Overall, when labor markets bottomed, more than 25.3 million jobs were lost in the BLS household survey. About 17.5 million jobs have since been recovered, including 609,000 in the month of March, with 7.8 million still on the sidelines.
The disparity in outcomes largely has to do with which industries were most impacted by pandemic restrictions. For example, by April 2020, nearly half of all 14.4 million accommodation and food service jobs, 6.89 million, were lost, a profession which skews female and among minorities. This was by far the hardest hit set of professions. But, with reopening, 4.47 million jobs have been recovered here.
All that means is other industries that skew white and male have been slower to come back, and could be indicative of a slowing economic recovery on the horizon, even as the U.S. experiences a sharp number of Americans still rejoining the labor force, but that over time—and this is already happening—the job increases will slow down.

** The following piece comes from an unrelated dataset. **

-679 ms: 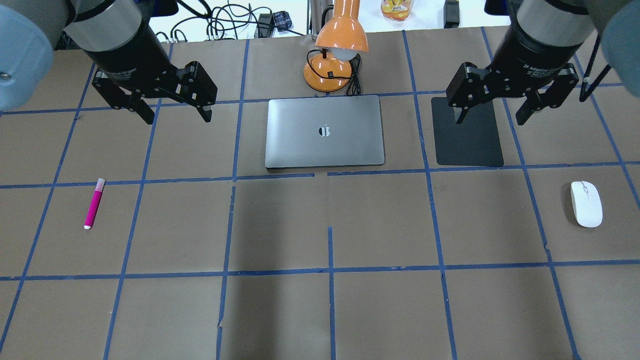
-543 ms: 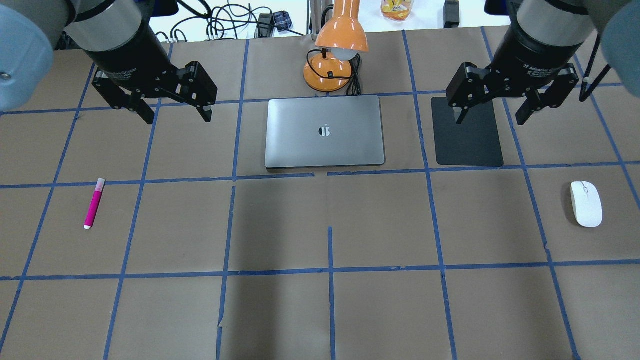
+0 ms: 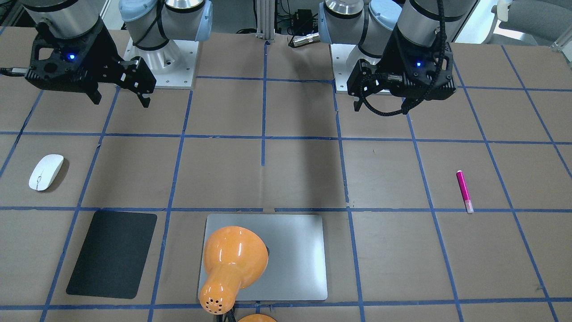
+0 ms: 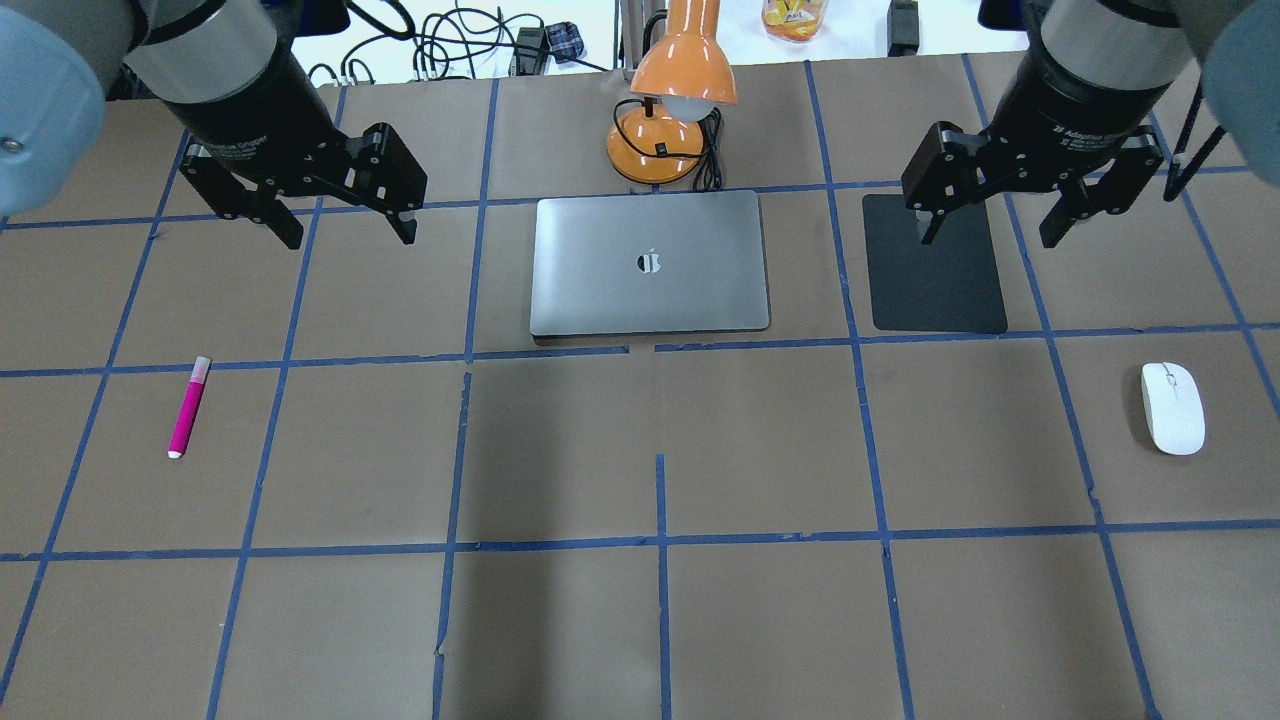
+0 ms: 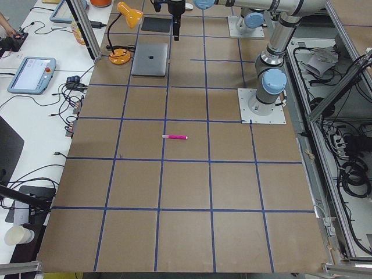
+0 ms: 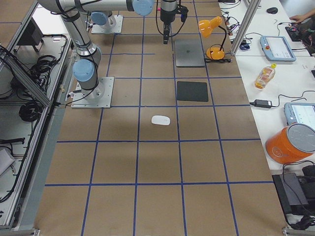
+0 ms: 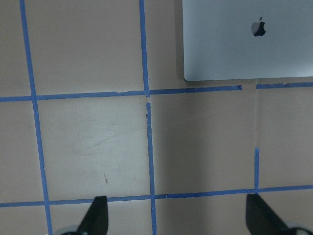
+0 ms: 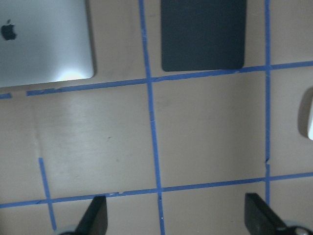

For example, in May, June and August of 2020, respectively, the U.S. economy added back 3.8 million, 4.8 million and 3.5 million jobs, the biggest records in American history. And while such gains are still certainly possible, they appear rather unlikely when considering the slowing trend. That said, the next few months — April through August — with the Covid vaccine rolling out and widespread reopening of the rest of the economy, will tell the tale.
Looking back at the ten recessions that have occurred since 1948, it took on average 11 months for all the job losses to be realized to get to the labor market bottom, and another 16 months to recover. The entire ordeal lasts on average 27 months.
The worst by far was the Great Recession, which from peak employment in Nov. 2007 to the bottom in Dec. 2009, saw 8.3 million jobs lost and the U.S. economy did not get them back until in Sept. 2014. The whole process took almost seven years, including almost 5 years to get all the jobs back once the bottom was reached.
In other words, there’s still a ways to go. But from a labor market perspective, reopening is an unquestioned good, especially for the women and minorities who were the most hurt by the Covid lockdowns in the first place. Stay tuned.
Robert Romano is the Vice President of Public Policy at Americans for Limited Government.
This post, Covid lockdowns disproportionately knocked women, blacks out of the labor force—reopening helps them more, too, was originally published on The Daily Torch and is republished here with permission. Please support their efforts.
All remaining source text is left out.